Let's test that this works. Click "Try this rule" and we can run the rule with a mock user.
Our user during login
This is what the user object looks like before logging in. We have our user's basic information like id
and name
. Then in the next image we can see the user's context object, which holds information about the authentication transaction. Notice that the accessToken
scope is currently empty. Click "Try" so we can run this rule against this user.
After logging in
Now our user is returned and if you look at the context object, we can see a year_2_chat
permission has been added to the access token's scope.
Denying a user
This is a quick way to grant permissions dynamically. We can setup our app so that in order to access a certain year's chatroom, you must have the correct permission for that year. So if a player in her 3rd year tries to access Year 2 Chat, she will be denied.
Creating a GBAC rule
Next up, let's create our graph based rule.
For this scenario, let's imagine that we need to restrict view access of player's profiles based on what team they're on.
A player can see the profile of every other player on their team, but no one else.
We want to create a rule that jumps in after a user logs in and determines what players the user will be able to see.

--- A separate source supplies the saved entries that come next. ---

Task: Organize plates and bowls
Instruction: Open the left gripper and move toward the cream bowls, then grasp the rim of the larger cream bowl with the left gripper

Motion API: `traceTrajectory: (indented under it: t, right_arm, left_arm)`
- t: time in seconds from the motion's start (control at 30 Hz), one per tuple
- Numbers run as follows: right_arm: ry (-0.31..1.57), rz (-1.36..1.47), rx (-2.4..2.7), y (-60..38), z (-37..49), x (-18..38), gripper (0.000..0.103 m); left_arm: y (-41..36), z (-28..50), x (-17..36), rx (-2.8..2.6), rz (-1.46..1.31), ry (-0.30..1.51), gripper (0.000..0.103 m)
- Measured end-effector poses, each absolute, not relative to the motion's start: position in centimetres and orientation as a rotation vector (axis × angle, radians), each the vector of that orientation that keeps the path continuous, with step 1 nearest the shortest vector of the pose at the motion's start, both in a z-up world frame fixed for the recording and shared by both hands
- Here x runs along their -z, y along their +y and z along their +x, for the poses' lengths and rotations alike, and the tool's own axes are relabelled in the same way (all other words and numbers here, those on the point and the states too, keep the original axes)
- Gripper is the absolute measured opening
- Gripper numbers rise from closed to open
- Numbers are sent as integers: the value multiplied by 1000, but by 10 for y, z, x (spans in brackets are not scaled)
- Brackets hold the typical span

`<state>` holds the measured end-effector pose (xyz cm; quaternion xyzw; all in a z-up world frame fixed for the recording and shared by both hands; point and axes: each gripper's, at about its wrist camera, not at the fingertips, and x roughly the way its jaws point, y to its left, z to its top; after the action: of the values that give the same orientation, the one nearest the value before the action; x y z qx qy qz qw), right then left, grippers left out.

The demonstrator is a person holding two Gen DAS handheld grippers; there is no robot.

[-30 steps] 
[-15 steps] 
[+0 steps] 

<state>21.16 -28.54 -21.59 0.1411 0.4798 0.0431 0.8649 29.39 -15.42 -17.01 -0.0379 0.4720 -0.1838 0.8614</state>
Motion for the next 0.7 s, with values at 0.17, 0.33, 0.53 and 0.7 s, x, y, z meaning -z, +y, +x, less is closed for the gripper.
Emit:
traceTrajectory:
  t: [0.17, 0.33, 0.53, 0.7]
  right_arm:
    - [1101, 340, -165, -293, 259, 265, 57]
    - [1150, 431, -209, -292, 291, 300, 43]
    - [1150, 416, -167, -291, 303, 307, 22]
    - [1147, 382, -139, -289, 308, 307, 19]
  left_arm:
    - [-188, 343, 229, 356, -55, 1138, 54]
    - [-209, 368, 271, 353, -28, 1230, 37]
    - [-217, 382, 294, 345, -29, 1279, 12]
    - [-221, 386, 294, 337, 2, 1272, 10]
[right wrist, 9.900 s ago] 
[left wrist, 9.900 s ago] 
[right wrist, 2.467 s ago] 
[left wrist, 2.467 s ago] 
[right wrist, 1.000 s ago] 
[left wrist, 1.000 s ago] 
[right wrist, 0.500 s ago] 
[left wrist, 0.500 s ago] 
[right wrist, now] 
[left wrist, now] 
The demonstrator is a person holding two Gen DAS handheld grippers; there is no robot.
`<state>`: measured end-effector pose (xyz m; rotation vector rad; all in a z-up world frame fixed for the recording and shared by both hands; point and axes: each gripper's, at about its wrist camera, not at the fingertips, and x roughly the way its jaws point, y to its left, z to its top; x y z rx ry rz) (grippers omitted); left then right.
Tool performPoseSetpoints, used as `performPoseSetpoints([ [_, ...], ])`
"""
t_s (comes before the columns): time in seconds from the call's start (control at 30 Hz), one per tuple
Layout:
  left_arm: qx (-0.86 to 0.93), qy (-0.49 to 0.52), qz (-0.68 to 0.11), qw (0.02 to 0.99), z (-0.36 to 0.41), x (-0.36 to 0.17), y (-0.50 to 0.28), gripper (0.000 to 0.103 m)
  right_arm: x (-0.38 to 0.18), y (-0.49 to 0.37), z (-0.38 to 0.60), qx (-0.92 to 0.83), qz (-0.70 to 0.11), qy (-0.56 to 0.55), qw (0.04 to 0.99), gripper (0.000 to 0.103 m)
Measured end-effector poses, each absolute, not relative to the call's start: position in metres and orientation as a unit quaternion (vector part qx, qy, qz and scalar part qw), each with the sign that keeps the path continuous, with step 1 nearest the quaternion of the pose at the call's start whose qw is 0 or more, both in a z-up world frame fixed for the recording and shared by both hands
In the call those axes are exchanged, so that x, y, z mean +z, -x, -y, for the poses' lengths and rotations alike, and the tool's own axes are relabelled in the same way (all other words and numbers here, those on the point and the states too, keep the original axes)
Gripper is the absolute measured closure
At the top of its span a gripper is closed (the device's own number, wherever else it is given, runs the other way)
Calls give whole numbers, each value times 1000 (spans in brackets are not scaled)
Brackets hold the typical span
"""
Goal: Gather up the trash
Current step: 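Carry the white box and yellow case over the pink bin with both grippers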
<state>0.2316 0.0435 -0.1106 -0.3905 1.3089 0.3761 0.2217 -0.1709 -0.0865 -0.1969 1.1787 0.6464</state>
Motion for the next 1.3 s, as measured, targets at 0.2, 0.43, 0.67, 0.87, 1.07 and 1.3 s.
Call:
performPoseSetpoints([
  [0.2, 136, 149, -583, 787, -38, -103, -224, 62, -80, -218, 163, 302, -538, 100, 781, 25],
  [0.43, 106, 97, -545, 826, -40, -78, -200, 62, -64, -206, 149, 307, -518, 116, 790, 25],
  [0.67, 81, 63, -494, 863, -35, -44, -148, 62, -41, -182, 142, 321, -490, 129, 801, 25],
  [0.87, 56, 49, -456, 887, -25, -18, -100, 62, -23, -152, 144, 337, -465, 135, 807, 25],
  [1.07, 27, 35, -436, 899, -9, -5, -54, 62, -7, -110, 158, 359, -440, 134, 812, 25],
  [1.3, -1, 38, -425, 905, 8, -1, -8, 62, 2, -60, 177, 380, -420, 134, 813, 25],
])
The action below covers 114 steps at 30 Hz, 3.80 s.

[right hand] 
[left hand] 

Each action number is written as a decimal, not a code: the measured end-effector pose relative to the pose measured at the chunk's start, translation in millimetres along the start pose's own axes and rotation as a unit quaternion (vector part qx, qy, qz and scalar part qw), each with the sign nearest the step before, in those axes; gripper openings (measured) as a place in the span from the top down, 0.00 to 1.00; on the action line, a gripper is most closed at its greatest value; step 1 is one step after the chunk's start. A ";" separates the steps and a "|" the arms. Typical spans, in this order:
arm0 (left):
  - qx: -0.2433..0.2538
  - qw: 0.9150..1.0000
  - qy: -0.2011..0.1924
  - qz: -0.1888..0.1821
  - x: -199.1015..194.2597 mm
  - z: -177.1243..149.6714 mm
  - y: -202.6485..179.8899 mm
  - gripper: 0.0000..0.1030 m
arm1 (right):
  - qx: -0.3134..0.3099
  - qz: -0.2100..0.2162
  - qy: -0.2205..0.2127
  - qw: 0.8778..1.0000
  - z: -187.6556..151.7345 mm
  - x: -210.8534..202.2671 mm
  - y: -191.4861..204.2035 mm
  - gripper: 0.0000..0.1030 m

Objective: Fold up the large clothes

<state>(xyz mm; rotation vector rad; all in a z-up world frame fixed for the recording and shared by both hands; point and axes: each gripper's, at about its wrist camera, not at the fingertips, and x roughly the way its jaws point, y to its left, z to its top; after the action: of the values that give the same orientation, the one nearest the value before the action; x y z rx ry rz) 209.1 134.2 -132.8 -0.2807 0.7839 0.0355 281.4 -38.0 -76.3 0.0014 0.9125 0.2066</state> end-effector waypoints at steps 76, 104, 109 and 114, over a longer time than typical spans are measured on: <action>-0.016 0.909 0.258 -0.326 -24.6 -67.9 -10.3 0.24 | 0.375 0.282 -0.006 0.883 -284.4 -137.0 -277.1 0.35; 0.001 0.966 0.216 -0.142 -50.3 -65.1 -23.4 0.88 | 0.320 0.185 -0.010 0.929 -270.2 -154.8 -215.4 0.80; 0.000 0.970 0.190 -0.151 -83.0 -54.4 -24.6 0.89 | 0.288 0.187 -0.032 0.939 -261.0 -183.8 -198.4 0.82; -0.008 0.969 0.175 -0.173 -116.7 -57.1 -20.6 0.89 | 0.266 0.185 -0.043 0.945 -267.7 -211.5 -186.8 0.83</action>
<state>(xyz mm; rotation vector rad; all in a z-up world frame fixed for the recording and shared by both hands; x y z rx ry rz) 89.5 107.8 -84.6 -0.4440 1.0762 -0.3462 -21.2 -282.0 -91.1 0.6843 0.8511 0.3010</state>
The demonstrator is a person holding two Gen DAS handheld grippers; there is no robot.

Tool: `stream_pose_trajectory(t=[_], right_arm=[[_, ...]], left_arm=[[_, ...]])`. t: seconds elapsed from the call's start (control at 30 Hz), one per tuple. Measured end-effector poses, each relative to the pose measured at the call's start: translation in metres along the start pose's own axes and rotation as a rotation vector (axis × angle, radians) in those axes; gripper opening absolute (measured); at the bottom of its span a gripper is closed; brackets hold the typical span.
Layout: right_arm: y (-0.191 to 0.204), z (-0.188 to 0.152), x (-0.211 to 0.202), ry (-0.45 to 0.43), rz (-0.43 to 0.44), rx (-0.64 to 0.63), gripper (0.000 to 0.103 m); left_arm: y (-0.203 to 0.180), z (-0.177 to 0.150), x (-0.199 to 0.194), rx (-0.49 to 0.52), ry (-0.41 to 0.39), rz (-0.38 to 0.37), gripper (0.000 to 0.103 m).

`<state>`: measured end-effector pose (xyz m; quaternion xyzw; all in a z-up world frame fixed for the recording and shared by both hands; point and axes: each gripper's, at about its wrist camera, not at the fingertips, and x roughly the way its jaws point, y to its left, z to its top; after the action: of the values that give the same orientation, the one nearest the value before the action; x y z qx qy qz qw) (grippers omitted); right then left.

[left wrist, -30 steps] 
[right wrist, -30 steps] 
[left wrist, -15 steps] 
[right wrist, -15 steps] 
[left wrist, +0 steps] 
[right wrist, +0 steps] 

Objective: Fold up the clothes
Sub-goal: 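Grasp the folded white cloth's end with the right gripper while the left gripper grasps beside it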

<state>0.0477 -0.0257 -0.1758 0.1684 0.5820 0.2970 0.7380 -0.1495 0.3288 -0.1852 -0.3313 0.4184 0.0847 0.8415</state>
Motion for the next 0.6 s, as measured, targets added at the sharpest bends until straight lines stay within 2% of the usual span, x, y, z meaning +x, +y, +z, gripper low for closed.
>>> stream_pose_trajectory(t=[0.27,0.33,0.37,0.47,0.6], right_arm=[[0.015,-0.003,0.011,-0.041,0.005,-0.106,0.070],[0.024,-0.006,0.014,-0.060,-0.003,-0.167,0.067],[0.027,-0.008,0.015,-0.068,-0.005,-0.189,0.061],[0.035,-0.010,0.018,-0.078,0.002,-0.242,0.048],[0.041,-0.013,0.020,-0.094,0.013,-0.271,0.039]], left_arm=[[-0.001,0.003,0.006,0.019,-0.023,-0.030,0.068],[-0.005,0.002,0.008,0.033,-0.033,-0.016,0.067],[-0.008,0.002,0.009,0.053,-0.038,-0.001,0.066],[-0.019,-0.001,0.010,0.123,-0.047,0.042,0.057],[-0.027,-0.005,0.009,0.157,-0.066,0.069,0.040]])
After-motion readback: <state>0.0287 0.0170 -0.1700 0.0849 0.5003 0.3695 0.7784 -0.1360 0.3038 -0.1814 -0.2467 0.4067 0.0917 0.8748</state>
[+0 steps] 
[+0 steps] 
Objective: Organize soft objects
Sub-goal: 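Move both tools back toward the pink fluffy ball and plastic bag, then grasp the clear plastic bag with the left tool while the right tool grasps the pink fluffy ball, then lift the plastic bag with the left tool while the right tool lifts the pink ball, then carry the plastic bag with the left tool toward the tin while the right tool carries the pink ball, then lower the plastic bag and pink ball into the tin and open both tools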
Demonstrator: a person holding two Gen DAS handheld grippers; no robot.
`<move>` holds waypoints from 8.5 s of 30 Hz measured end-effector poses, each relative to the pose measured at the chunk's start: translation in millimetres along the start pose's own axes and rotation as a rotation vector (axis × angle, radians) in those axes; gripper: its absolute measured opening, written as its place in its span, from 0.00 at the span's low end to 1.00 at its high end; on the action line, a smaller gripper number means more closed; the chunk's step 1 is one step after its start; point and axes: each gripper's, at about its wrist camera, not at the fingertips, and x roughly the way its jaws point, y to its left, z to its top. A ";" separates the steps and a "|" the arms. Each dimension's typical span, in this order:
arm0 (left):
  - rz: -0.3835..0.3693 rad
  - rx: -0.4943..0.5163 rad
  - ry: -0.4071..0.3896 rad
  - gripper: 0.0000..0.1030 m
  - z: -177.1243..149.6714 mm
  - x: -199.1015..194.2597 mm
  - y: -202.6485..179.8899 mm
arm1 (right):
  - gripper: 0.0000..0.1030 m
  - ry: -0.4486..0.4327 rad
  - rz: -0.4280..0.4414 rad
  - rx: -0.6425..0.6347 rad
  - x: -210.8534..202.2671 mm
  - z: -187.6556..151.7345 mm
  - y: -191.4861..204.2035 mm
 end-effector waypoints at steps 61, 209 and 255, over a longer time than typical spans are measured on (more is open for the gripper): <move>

First we'll run the getPlayer
query for the user that's logging in. In that query, we'll use the onTeam
relationship to pull what team the user is on. From there we can use the players
relationship to grab all of the players that are on that team. This is the query and the data that we're going to use to determine what the user can access:
Create a new rule with the following:
function (user, context, callback) {
const axios = require('axios');
if (! user.id)
return callback(new UnauthorizedError('Access denied. Please login.'));
axios({
url: 'https://4ee74187.ngrok.io/graphql',
method: 'post',
data: {
query: `
{
getPlayer(name: "${user.name}") {
name
onTeam {
name
players {
edges {
node {
name
position
year
}
}
}
}
}
}
`
}
}).then((result) => {
if (result.data.data.getPlayer.onTeam) {
context.viewablePlayers = result.data.data.getPlayer.onTeam.players.edges;
return callback(null, user, context);
} else
return callback(new UnauthorizedError('Please join a team to see players.'));
}).catch(err => {
return callback(err);
});
}
Before/during login
Harry Potter clicks the login button to get into his dashboard. The rule will run and modify the context object based on those relationships. Just for demonstration purposes to verify it's working, we'll add his list of viewable players to the context object. We could also add specific permissions based on this information as well.
After logging in
Harry Potter is in and now has access to these teammates:
Wrap Up
We've covered a lot in this post and even though it takes some work to setup, I hope you can see the value of integrating GraphQL into your application. It gives the client the power to request exactly what they want and it also can help expand the capabilities of your application's authorization flow. We can simplify this even further by using rules in Auth0's dashboard to extend permissions or assign roles based on certain attributes or relationships. Thanks for following along and be sure to leave any questions below!